Opinion
No. 09-17658.
Argued and Submitted December 9, 2010.
Filed January 7, 2011.
Laurence F. Padway, Law Offices of Laurence F. Padway, Alameda, CA, for Plaintiff-Appellant.
Shawn Hanson, Esquire, Akin Gump Strauss Hauer Feld LLP, Katherine S. Ritchey, Matthew J. Silveira, Jones Day, San Francisco, CA, for Defendant-Appellee.
Appeal from the United States District Court for the Northern District of California, Maxine M. Chesney, Senior District Judge, Presiding. D.C. No. 3:07-cv-05305-MMC.
Before: D.W. NELSON, THOMPSON, and McKEOWN, Circuit Judges.
This disposition is not appropriate for publication and is not precedent except as provided by 9th Cir. R. 36-3.
Petitioner Patricia Broyles ("Broyles") appeals the district court's order denying her claim for benefits under the A.U.L. Disability Plan ("Plan"), a long-term disability benefits plan governed by the Employee Retirement Income Security Act ("ERISA"), 29 U.S.C. §§ 1001- 1461. The district court found that Appellee Standard Insurance Company ("Standard") did "not abuse its discretion in finding Broyles did not meet the Plan's definition of disabled." ER 14. We have jurisdiction pursuant to 28 U.S.C. § 1291, and we affirm.
When a district court conducts a bench trial on the administrative record, we review the "`choice and application of the appropriate standard for reviewing benefits decisions by an ERISA plan administrator' de novo." Montour v. Hartford Life Accident Ins. Co., 588 F.3d 623, 629 (9th Cir. 2009) (quoting Sznewajs v. U.S. Bancorp Amended Restated Supplemental Benefits Plan, 572 F.3d 727, 732 (9th Cir. 2009)). The district court's findings of fact are reviewed for clear error. Id.

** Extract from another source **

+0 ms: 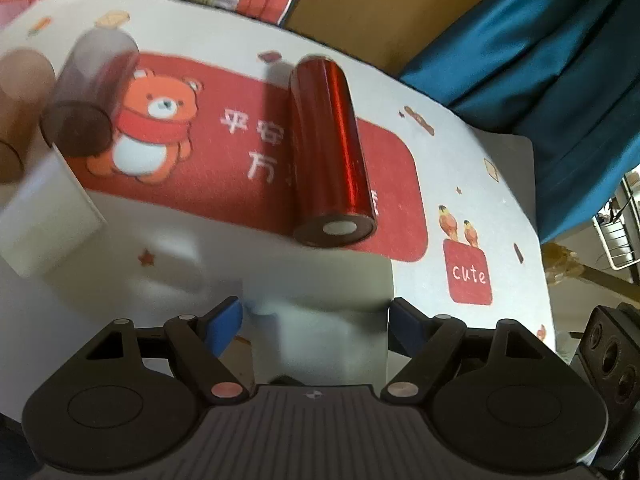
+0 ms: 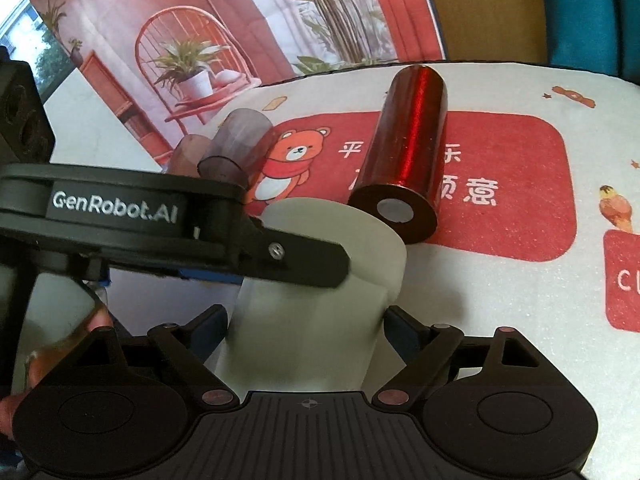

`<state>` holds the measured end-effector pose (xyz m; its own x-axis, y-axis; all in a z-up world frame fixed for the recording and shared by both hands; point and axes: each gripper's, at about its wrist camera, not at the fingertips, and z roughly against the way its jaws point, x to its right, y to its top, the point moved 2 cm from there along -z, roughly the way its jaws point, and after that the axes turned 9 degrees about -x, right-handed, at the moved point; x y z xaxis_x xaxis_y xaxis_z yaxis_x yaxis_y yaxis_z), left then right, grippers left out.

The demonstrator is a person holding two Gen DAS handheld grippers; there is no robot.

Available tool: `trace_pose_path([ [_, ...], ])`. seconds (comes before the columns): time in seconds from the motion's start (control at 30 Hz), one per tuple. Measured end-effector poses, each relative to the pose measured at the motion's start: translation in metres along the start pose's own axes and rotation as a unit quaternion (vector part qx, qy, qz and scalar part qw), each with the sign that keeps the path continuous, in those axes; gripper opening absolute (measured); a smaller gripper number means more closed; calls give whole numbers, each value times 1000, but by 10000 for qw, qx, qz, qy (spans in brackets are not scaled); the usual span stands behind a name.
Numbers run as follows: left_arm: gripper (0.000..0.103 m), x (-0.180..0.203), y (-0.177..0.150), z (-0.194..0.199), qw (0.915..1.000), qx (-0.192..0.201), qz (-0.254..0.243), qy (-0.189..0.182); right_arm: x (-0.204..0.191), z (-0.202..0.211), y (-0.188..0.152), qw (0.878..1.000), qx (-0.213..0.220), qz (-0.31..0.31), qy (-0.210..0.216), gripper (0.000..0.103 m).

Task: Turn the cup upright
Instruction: 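Lift the white tumbler with the right gripper and rotate it open end up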

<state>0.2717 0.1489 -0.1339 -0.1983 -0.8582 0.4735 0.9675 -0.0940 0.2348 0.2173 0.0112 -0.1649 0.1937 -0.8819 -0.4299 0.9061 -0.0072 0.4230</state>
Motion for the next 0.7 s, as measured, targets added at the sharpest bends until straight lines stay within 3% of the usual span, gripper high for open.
trace_pose_path([
  [0.13, 82, -2, -4, -13, 9998, -188, 43, -17, -8, 0, -2, 9998, -7, 149, -112, 81],
  [0.3, 82, -8, -12, -8, 10000, -58, 40, -60, -17, 3, -5, 9996, -21, 221, -169, 79],
  [0.5, 84, -18, -17, 20, 9994, 330, -117, 51, -41, 11, 1, 9972, 64, 742, 55, 73],
  [0.7, 83, -35, -13, 52, 9965, 818, -73, 137, -76, 11, 23, 9871, 251, 1584, -18, 68],
])
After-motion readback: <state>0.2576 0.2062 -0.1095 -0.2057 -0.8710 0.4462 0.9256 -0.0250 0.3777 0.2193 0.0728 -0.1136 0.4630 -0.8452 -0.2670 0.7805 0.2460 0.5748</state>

Because the Plan grants discretionary authority to Standard, we review Standard's decision for abuse of discretion. Id. (quoting Saffon v. Wells Fargo Co. Long Term Disability Plan, 522 F.3d 863, 866 (9th Cir. 2008)). Where, as here, "the same entity that funds an ERISA benefits plan also evaluates claims," the plan administrator has a "structural conflict of interest: since it is also the insurer, benefits are paid out of the administrator's own pocket, so by denying benefits, the administrator retains money for itself." Id. at 630. The existence of a conflict of interest does not alter the standard of review itself, but instead alters its application. Id. at 631. "If [the] facts and circumstances [of a case] indicate the conflict may have tainted the entire administrative decision-making process, the court should review the administrator's stated bases for its decision with enhanced skepticism: this is functionally equivalent to assigning greater weight to the conflict of interest as a factor in the overall analysis of whether an abuse of discretion occurred." Id.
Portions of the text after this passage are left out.